As prevalent as digital interaction has become, some retailers are still struggling to get it right online.
According to Nikki Baird, vice president of retail innovation for retail software firm Aptos, many retailers fundamentally misunderstand how consumers want to engage in the digital and social spheres.
At NRF’s Big Show, Baird told Sourcing Journal she often hears retailers lament that they want to be more digital—but that when they try to buy the best adwords out there, they find that deep-pocketed competitors like eBay have already snapped them up—and thus pushed up keyword prices all around. They “can’t afford to win at the keyword level,” they groan.
But is that really how consumers shop? Are keywords and adwords how they engage? Is that the experience they want?
Baird believes some of the excitement over social commerce might be misplaced. Social has its place in the path to purchase but Baird says networks like Instagram and Snapchat are where brands must seize the opportunity to show their “human side.”
“Are you going to be the jerk human” who’s always trying to push products, she asked, or take on the role of the helpful, friendly advisor whose effortless cool is what attracts people to the brand?
“That’s the opportunity for social,” Baird noted, adding, “If you expect to win with buying the keywords, you’ve already lost. You’re just another search result on a page. You have to expose that personality through digital.”
This is what led Baird to declare 2019 as the year when consumer trust becomes a front-and-center concern for retail businesses. Coupled with the continuing aftermath of GDPR’s implementation in the European Union and similar legislation under consideration in a number of U.S. states, retailers are navigating delicate new terrain with unfamiliar rules of engagement.
Consumer trust also factors into the personalization equation, which Baird described as most promising in the context of the retail store (personalization’s already been done in the data-rich online environment so no need to reinvent the wheel, she explained).
“The store is our heritage and it’s where the pain is the greatest in retail,” Baird noted.
The concept of personalizing the in-store experience is so tricky, because what personalization means to one shopper could be the complete opposite of what another person wants. Plus, Baird said, today most retailers seem content to personalize to the smartphone—not to the human, which means efforts rely on blasting out mobile messages and offers the moment a smart device enters a store, regardless of whether its owner is a discount-seeker or not.
Even something as basic as knowing whether an in-store shopper’s last contact with the retailer was negative or positive (a lengthy chat with the call center, perhaps) is a form of personalization, Baird said, and could help a store associate know what kind of handling that customer might expect.
Rising customer expectations are evident in the kinds of technology shoppers assume should be powering their store experiences (you can probably thank Apple for that).
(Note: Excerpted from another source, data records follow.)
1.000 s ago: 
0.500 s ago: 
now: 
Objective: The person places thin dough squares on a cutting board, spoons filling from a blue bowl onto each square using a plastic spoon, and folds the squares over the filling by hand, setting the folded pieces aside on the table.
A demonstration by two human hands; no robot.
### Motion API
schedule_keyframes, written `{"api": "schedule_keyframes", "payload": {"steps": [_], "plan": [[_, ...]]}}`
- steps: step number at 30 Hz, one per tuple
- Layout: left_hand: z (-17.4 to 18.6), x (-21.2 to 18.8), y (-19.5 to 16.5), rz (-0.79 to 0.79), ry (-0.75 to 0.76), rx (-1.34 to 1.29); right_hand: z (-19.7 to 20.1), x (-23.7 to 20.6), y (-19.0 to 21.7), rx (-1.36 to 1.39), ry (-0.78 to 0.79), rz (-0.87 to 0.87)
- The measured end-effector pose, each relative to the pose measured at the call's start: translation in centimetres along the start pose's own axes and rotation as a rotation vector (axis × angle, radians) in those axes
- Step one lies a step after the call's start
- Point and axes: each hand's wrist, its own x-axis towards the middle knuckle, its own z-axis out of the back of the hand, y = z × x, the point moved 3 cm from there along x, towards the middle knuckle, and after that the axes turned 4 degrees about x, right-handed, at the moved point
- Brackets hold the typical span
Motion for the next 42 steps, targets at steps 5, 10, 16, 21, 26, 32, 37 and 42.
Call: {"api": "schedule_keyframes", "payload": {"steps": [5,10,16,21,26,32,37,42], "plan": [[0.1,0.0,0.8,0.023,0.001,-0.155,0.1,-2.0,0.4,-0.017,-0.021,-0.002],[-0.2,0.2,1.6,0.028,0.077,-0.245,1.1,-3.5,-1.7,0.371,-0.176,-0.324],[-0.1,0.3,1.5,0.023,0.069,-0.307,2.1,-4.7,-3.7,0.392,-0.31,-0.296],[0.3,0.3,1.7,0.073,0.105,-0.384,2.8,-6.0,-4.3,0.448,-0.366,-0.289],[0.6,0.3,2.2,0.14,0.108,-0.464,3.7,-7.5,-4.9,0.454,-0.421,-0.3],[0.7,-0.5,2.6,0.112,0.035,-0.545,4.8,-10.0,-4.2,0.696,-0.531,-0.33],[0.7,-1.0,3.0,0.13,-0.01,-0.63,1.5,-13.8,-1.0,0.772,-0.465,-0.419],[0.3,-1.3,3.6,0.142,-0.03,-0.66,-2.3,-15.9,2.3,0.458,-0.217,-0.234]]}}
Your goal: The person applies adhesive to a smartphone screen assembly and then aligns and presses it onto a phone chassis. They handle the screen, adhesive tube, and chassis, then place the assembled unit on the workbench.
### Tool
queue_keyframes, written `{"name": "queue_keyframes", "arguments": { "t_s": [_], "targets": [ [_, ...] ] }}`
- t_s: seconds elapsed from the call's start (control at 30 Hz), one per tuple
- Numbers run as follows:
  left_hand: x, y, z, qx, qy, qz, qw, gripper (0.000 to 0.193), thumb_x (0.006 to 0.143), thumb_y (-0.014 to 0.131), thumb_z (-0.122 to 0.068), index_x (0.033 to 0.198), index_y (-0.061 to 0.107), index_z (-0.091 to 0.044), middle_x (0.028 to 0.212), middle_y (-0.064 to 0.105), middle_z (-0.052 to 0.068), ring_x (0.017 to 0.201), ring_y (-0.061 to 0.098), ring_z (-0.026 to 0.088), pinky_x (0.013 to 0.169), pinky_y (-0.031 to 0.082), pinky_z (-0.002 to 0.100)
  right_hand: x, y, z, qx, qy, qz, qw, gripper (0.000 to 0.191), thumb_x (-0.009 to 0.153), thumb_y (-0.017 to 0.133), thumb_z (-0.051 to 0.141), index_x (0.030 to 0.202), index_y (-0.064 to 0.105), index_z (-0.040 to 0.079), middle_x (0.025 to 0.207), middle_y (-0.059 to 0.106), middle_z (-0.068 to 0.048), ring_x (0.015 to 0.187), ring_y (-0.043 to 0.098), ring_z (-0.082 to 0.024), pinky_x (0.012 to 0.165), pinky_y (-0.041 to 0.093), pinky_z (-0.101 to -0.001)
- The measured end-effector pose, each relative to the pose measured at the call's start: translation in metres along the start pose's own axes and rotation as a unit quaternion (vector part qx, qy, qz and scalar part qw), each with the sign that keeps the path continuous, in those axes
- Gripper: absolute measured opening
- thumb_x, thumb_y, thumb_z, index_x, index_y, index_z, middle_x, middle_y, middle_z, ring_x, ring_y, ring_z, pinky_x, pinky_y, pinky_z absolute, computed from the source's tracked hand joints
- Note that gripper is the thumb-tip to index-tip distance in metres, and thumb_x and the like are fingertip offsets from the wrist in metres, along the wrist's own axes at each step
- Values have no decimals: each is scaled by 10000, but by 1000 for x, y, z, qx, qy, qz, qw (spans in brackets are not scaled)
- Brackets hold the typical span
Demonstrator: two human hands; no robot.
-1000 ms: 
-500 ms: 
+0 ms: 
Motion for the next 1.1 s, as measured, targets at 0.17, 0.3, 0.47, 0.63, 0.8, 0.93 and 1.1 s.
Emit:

Plus, retailers are grappling with the death knell for Windows 7, the platform behind many business systems, and cash registers that simply cannot accommodate today’s omnichannel shopping standard, splitting into two any transactions involving ship-to-home purchases along with in-store stock.
Like many vendors in the retail arena, Aptos pivoted toward microservices last year as the foundation for Aptos One, its commerce platform that puts mobility first in keeping with how associates and shoppers are engaging in stores. Baird said retailers appreciate that the flexible, future-proofed architecture behind Aptos One means they’ll never have to “rip and replace” their point of sale again.
Michael Kors, among the first to deploy Aptos One, plans to pilot its first store in May, implement across U.S. outlet stores as the first deployment phase, and eventually expand to locations across all 19 countries where it operates, Baird added.